### Problem description
Transcribe the listing below in full, exactly, with no images.

### Material provided
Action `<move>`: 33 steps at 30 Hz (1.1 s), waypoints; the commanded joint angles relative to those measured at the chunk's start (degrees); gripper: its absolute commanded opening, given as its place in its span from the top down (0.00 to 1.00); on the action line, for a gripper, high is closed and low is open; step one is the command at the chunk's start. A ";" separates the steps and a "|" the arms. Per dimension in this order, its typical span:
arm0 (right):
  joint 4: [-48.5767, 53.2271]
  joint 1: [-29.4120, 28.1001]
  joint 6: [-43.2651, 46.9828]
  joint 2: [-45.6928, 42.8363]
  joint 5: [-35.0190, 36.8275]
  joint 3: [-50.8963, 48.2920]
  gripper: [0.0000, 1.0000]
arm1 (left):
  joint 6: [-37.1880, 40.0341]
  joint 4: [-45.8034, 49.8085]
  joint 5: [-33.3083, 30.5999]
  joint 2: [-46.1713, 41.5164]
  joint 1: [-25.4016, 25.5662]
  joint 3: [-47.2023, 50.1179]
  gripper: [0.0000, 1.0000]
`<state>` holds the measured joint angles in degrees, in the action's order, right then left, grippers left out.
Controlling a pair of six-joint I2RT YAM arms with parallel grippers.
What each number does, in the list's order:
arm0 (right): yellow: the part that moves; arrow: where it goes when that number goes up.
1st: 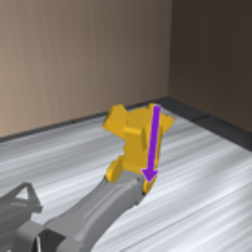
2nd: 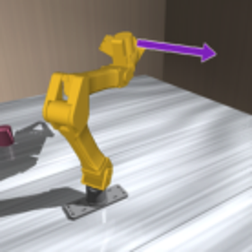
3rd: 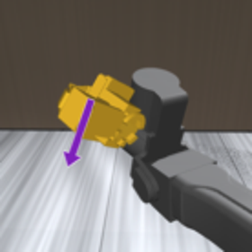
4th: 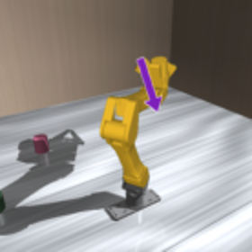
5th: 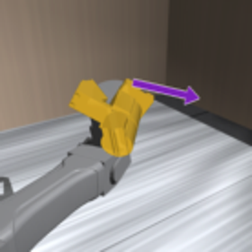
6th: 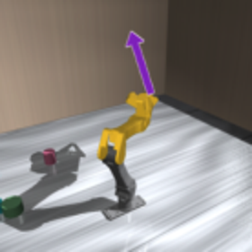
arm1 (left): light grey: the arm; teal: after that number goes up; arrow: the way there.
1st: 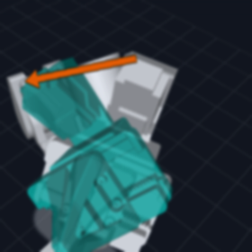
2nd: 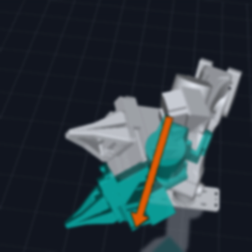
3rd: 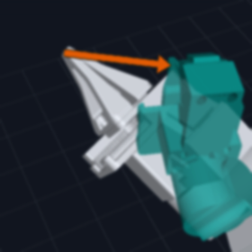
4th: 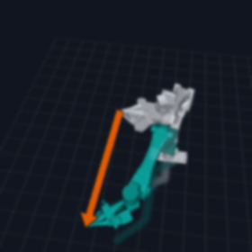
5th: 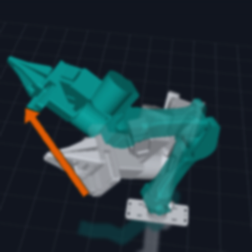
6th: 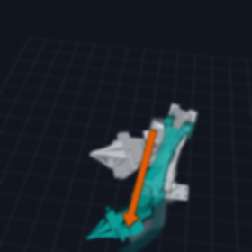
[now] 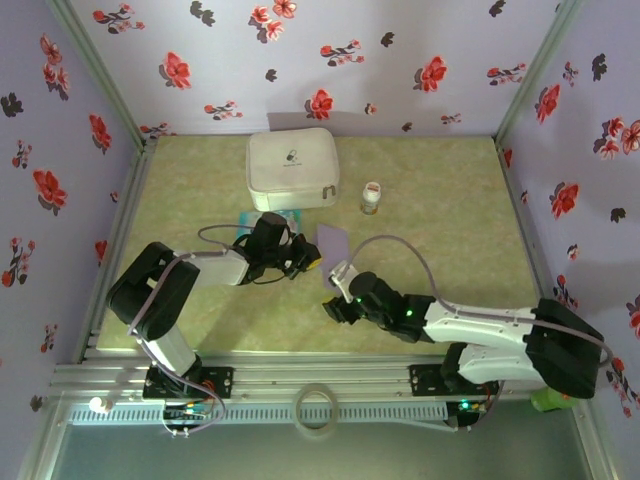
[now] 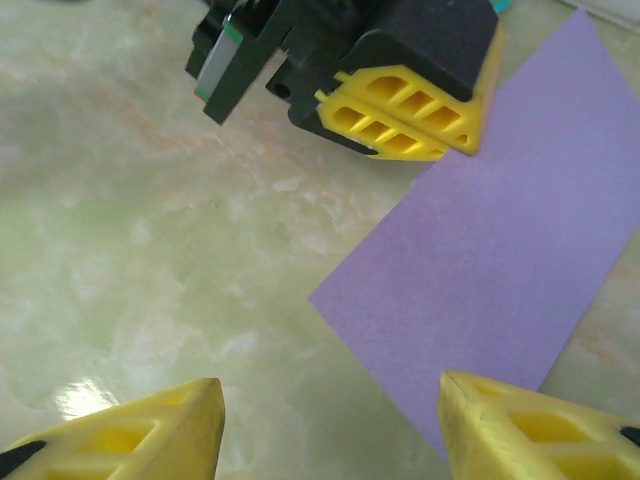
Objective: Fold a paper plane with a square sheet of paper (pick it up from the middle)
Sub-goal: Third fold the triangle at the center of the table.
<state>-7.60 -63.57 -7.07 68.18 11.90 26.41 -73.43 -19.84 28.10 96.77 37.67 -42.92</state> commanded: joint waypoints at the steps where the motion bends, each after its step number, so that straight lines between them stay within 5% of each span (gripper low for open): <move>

### Answer
Action `<move>`: 33 steps at 30 Hz (1.1 s), waypoints; the commanded joint angles relative to those measured at the chunk's start (degrees); gripper: its absolute commanded opening, given as its place in its span from the top down (0.00 to 1.00); on the action line, for a gripper, high is closed and low is open; step one is the command at the chunk's start. A ";" separates the steps and a "|" the arms. Per dimension in this order, its typical span:
arm0 (right):
  joint 4: [-48.5767, 53.2271]
  joint 1: [-29.4120, 28.1001]
  joint 6: [-43.2651, 46.9828]
  joint 2: [-45.6928, 42.8363]
  joint 5: [-35.0190, 36.8275]
  joint 3: [-50.8963, 48.2920]
  gripper: [0.0000, 1.0000]
arm1 (left):
  joint 6: [-37.1880, 40.0341]
  joint 4: [-45.8034, 49.8085]
  joint 5: [-33.3083, 30.5999]
  joint 2: [-46.1713, 41.5164]
  joint 1: [-25.4016, 25.5662]
  joint 3: [-47.2023, 50.1179]
  gripper: [0.0000, 1.0000]
`<state>` holds the measured joint angles in degrees, in the action's order, right then left, grippers left out.
Controlling a pair of six-joint I2RT YAM arms with parallel grippers.
What each number does, in the list's order:
arm0 (right): yellow: the part that moves; arrow: where it goes when that number goes up.
1st: 
2nd: 
3rd: 
4th: 
5th: 
6th: 
arm1 (left): light grey: the arm; teal: after that number goes up; arrow: the way there.
1st: 
2nd: 
3rd: 
4th: 
5th: 
6th: 
[now] 
[now] 
Objective: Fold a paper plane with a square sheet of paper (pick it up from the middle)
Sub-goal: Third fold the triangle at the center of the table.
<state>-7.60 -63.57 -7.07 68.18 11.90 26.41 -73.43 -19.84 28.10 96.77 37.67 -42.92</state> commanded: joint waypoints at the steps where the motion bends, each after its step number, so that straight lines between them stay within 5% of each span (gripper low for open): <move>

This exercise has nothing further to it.